九々津は、ノエルの真紅の瞳を真っ直ぐに見据え、全力で言葉を叫ぶ。
ノエルは数秒、呆れたような目をした。
「……はぁ。お前、なんというかアレだな。馬鹿の一言につきるな」
「なんとでも。ただな……俺はもう、負けたくなんかねぇんだ」
ーーそう、×××のようなことには、もうさせたくないから。
ーー×××を、守れなかったから。
ーーだから、今度は守ってみせる。
誰にも、負けないように。
「があァァァァァァ!」
ダン! と地面を蹴って飛び上がり、魔獣と群れのど真ん中へと飛び込んだ九々津は、近くの翼竜のような魔獣の頭を鷲掴みにして引きちぎる。
鬼神のような荒れ狂い方で、魔獣を屠り続けていく。
まるで、命をその手で握りつぶすようにして。
足りない。寄越せ、もっと寄越せ。
力を。
寄 越 せ。
瞬間ーー九々津を、紫色の閃光が包み、そして。
魔力が、流れ込む。
「ーー【ギガグラビィトン・バースト】ォォォォォォ!!!」
この日、一瞬だけ、世界が歪んだ。
ほんのわずか、少しだけ。
地球の一部分が、凹んだ。
『キィィィァァァァァァァァァ!』
魔獣たちの、けたたましい断末魔のコーラスが鳴り響く。
聞いていて気持ちのいいものではない。しかし、それでも九々津は魔力の放出をやめない。
空を舞う魔獣も、陸を駆ける魔獣も、海を貫く魔獣も。
その全てが、圧縮されて死に絶える。
付近にいたノエルも、凄まじい重力場によって地面に押さえつけられて、いや、押しつぶされかけている。
だが、それでも手加減している。
手加減、しているのだ。
「……かっ、な、なっ、たいざ、い……! お前、なに、が……!?」
「悪いな、ノエル。けど制御出来るのはここまでだ。これ以上は、銀河系に影響が出る」
銀河系、という単語でノエルは悟った。こいつ、まさかーー。
「……ちっ、地球の重力そのものを、奪い取っているのか………っ!?」
吸収魔法を得意とするのは、七大罪が一つーー【強欲】のマモン。
まさか、覚醒したのか。
ノエルの予想は、的中していた。
『ーーへぇ、お前の欲、凄いな』
頭に響くような、ノイズがかった声。この感じは、サタンの時と同じ感覚だ。

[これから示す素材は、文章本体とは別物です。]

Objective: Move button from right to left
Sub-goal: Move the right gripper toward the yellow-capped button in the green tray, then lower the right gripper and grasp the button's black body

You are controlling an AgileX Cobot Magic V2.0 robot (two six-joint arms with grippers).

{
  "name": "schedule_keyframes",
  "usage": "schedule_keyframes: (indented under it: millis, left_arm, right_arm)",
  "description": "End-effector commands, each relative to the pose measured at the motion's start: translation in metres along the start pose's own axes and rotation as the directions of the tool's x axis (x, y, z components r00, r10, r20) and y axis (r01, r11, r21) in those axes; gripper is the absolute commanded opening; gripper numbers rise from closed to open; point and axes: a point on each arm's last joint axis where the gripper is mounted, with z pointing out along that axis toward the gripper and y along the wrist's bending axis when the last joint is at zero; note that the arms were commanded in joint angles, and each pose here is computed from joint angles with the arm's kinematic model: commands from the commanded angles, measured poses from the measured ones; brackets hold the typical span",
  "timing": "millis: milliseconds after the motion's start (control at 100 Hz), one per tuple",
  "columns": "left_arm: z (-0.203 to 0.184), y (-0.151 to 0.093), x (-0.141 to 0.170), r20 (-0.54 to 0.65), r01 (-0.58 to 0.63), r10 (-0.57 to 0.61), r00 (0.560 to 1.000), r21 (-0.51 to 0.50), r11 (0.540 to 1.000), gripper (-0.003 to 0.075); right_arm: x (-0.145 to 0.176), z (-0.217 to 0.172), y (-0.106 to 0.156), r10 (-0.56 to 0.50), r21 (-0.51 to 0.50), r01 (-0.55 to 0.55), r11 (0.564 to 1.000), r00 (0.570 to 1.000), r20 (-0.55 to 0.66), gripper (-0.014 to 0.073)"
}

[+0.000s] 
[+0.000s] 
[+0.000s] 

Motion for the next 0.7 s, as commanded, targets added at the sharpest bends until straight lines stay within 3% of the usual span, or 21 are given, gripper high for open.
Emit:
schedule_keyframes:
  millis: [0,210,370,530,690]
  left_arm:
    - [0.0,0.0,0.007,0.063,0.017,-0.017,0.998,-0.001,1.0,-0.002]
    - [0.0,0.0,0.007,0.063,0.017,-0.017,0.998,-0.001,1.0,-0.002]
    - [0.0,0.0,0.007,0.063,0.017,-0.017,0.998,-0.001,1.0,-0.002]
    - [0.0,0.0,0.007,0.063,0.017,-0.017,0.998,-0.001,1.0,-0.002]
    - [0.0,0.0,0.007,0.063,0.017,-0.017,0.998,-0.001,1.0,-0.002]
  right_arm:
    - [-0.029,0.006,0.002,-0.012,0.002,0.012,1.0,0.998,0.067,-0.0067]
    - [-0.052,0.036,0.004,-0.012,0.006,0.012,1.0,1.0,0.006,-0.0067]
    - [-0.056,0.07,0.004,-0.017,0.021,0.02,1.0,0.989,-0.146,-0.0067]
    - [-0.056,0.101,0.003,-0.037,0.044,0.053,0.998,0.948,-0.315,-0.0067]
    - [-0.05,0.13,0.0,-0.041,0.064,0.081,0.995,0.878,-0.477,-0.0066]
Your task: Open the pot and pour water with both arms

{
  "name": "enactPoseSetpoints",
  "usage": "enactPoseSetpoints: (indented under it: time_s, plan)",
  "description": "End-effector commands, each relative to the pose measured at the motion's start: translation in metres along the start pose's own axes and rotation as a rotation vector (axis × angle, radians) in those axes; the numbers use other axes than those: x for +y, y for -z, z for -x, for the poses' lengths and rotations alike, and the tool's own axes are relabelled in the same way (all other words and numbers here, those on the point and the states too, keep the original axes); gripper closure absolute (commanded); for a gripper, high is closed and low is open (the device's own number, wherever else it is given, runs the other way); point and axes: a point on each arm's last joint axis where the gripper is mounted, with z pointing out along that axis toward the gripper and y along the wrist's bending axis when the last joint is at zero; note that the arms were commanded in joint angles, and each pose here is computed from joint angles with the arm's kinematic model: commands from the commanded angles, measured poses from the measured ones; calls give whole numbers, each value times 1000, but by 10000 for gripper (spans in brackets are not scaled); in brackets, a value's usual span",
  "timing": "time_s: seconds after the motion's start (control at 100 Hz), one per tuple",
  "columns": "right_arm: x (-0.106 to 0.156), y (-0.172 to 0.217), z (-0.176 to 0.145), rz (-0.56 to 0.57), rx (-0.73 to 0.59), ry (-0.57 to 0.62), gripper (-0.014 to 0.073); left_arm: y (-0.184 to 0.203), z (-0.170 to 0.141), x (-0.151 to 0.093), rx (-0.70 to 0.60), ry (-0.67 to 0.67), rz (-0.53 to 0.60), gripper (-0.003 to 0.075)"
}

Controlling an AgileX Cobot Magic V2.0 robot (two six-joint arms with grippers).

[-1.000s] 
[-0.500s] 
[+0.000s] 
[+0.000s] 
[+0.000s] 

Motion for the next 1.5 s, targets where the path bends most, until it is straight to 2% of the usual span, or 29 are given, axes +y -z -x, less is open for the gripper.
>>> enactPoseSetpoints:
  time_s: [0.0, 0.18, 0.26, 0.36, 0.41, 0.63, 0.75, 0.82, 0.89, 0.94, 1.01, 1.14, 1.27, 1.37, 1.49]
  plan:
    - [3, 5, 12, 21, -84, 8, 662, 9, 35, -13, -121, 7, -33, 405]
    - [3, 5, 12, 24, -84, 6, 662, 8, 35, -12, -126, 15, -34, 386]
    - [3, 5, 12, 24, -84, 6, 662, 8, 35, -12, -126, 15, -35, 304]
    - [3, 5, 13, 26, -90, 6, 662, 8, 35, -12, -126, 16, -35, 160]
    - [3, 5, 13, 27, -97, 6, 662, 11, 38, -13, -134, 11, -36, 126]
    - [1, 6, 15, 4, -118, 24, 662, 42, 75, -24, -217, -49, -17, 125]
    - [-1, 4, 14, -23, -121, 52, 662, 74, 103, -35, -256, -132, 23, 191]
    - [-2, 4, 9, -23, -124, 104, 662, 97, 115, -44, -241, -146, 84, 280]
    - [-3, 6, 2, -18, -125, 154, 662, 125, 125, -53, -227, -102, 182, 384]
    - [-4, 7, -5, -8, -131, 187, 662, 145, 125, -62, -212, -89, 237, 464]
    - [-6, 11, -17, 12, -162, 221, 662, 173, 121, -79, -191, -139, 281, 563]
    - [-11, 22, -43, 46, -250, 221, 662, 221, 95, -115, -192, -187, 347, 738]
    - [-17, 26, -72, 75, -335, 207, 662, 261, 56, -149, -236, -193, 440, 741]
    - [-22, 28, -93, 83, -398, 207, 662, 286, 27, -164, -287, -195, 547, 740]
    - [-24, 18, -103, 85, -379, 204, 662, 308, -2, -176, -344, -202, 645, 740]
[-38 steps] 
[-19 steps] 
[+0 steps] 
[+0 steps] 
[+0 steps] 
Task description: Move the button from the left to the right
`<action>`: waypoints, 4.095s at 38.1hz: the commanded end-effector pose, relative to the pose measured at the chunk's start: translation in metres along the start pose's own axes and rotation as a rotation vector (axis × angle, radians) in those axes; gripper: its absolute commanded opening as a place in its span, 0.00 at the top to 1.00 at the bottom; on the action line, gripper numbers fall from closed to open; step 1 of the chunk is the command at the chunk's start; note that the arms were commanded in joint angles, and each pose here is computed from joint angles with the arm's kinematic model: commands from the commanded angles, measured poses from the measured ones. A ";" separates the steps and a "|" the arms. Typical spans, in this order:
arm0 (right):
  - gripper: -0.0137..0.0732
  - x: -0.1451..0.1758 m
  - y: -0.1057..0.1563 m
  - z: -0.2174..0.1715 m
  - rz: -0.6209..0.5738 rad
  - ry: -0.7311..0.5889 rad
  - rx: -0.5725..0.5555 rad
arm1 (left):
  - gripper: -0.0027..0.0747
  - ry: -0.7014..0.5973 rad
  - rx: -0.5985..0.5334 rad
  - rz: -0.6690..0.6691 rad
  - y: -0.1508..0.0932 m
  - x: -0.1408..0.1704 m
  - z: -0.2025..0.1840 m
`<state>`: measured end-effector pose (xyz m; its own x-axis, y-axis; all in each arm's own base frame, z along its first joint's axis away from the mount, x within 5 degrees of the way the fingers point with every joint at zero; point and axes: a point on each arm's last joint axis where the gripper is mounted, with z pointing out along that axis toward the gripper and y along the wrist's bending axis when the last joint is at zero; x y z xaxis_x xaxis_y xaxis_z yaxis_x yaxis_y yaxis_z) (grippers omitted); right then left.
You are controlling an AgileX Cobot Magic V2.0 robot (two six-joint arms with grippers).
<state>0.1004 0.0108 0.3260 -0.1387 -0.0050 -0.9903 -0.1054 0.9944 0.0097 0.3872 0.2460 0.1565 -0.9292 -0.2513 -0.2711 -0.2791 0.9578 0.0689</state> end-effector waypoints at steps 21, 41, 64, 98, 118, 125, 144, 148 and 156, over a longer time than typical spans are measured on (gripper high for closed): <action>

しかし、声色は全く違う。
つまり、まさか。
「……ありがとよ、マモン」
『はっはー、何がありがとうか知らんが、お前の【強さ】【復讐】への欲望がすげぇ。とても人間とは思えないくらいに、な。ーー気に入ったぜ、お前』
「…………」
九々津は、答えない。
代わりに、獣じみた獰猛な笑みをその口に浮かべる。
「……いいぜ、お前が【強欲】を司る悪魔ならば」
「その力、全部寄越せ…!」
お久しぶりです。月影でございまする。
リアルが色々ゴタってたので更新遅れました。申し訳ございませぬ。